И всё же в широких коридорах Смольного, где так гулко отдавались мои шаги, история, совсем недавняя история, опять заговорила со мной. Забыв о своих огорчениях и обидах, забыв о разодранной бекеше, я долго стоял, замерев, у двери, за которой ещё так недавно жил и работал Владимир Ильич Ленин.

…Получив в Петросовете разъяснение по делам, связанным с моей командировкой, я там же приткнулся в углу, выпросил у секретарши иголку и зашил шпагатными нитками полу бекеши.

Мне очень хотелось есть. В канцелярии Совета я узнал, что обед уже кончился. Немолодая секретарша с добрыми, усталыми глазами посмотрела на мою грязную физиономию, на огромный брезентовый портфель, на будёновку и сказала тепло, по-матерински:

- Завтра приходите пораньше, товарищ.

Потом подумала, порылась в ящике стола и вынула маленький свёрток.

- Вот, - сказала она, - возьмите. Обязательно возьмите. Скушайте на здоровье.

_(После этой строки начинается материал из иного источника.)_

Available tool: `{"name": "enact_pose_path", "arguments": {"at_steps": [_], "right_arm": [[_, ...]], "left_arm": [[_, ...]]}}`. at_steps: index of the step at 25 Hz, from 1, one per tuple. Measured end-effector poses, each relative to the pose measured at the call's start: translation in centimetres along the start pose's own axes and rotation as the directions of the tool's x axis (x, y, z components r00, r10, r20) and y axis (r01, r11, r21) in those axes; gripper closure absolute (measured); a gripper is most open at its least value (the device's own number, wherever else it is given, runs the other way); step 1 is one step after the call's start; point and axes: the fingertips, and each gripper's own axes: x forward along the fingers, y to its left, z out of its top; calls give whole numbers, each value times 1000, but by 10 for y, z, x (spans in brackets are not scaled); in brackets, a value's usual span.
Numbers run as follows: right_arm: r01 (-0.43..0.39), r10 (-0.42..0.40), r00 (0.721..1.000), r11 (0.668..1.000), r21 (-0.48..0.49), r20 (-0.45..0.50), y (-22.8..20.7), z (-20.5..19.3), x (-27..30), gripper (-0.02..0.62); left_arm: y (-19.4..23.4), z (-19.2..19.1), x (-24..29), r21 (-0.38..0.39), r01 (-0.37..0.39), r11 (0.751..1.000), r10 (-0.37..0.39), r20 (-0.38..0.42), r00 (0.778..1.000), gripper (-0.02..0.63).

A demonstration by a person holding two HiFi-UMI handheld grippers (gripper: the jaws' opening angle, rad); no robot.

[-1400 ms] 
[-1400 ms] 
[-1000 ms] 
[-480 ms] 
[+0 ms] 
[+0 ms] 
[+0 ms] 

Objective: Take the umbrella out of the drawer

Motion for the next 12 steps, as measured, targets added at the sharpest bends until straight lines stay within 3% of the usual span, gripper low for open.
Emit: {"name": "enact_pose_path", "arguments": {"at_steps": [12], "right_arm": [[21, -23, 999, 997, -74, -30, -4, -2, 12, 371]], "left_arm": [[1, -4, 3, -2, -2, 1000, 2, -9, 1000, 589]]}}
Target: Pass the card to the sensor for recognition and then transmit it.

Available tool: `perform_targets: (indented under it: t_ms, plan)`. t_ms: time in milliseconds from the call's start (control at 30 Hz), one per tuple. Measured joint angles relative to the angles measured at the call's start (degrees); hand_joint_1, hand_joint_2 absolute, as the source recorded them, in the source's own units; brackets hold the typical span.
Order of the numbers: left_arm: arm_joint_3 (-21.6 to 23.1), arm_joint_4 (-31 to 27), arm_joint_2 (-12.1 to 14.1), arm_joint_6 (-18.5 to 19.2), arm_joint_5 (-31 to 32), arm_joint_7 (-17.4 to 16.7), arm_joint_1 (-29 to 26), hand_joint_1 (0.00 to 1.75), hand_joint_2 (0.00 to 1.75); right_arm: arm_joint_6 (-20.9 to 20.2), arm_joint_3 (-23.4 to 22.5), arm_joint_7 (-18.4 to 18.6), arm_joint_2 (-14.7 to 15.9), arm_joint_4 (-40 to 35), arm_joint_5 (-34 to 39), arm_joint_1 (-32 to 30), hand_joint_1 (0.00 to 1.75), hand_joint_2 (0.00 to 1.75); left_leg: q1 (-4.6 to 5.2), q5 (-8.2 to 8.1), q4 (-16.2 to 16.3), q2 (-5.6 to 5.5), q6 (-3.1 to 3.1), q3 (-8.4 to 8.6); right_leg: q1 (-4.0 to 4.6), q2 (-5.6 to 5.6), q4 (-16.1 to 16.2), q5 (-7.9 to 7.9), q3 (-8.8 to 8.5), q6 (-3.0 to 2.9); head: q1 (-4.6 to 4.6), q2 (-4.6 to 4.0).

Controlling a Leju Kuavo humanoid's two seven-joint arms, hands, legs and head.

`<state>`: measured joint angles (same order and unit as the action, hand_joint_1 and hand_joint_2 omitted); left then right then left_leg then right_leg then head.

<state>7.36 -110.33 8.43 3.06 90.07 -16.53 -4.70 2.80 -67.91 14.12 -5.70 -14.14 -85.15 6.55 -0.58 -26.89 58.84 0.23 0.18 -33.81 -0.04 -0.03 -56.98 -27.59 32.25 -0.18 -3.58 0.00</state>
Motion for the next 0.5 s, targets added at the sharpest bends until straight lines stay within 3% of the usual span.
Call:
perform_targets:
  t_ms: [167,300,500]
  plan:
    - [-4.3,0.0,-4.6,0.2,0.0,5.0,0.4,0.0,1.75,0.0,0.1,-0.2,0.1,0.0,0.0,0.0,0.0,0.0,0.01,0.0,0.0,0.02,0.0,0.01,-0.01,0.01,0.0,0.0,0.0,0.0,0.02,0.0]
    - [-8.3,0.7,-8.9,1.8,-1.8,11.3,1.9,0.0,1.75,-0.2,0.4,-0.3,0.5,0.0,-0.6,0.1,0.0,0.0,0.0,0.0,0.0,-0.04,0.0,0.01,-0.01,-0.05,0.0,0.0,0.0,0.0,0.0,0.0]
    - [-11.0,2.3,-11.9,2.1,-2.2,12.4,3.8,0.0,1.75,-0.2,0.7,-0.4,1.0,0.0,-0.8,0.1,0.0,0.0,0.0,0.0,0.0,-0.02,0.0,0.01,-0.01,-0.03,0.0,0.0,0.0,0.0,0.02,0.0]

Я не мог отказаться. Взял бутерброд, аккуратно завёрнутый в обрывок газеты «Беднота». Что-то сдавило горло, и я, кажется, даже не поблагодарил добрую женщину. Я уже был в дверях, когда она окликнула меня, протягивая какую-то бумажку:

- Вечером в Мариинском театре интересный концерт. Исполняют Девятую симфонию Бетховена. Сходите, послушайте.

Музыка мало привлекала меня в те минуты. Я хотел есть. Но билет взял, на этот раз поблагодарил и вышел на улицу.

Наступил вечер. В общежитии для командированных я помылся, достал кружку горячей воды и съел скромный бутерброд.

Делать было больше нечего. Командировочные дела начинались завтра.

Я нахлобучил шлем, туго подтянул кушак и пошёл в Мариинский театр слушать Девятую симфонию Бетховена.